(Saved data entries)

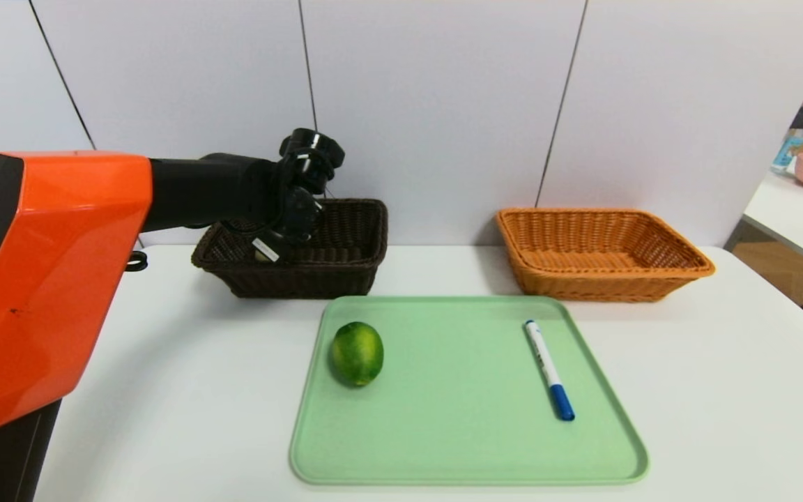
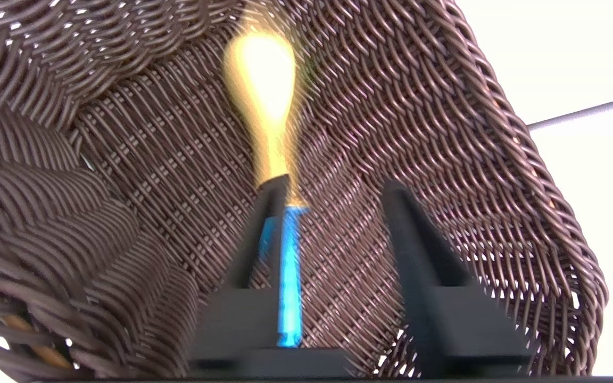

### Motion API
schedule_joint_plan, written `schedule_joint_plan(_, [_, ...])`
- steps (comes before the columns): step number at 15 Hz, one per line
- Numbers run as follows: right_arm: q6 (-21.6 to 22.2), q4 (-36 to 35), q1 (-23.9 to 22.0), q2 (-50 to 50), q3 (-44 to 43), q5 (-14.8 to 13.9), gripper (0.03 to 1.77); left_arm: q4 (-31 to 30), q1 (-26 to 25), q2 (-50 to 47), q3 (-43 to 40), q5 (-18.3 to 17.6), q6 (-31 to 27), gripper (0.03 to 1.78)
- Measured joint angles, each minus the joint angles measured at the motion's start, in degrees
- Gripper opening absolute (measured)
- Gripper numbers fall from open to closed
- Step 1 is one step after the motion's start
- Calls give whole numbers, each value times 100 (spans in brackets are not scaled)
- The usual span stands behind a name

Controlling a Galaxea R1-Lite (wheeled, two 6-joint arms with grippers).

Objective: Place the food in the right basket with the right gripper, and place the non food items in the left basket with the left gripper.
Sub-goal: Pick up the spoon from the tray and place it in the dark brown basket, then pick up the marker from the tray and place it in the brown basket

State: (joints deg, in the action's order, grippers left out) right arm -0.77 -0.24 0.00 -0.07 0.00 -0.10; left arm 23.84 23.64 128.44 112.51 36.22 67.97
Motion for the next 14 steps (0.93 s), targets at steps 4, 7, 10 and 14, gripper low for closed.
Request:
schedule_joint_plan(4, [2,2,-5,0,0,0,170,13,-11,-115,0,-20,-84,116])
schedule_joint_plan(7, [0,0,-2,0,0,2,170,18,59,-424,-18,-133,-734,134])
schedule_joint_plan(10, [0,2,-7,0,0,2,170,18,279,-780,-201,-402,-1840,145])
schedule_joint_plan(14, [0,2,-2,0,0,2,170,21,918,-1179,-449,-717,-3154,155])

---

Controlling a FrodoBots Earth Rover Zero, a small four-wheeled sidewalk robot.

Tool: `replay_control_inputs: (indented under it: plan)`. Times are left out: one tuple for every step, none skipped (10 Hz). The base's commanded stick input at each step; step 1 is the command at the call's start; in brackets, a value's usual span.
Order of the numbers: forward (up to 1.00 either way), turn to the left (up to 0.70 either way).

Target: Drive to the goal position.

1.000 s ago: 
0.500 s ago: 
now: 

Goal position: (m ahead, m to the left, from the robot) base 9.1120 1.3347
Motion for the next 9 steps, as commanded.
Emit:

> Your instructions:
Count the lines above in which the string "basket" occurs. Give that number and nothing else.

> Result of this exercise:
2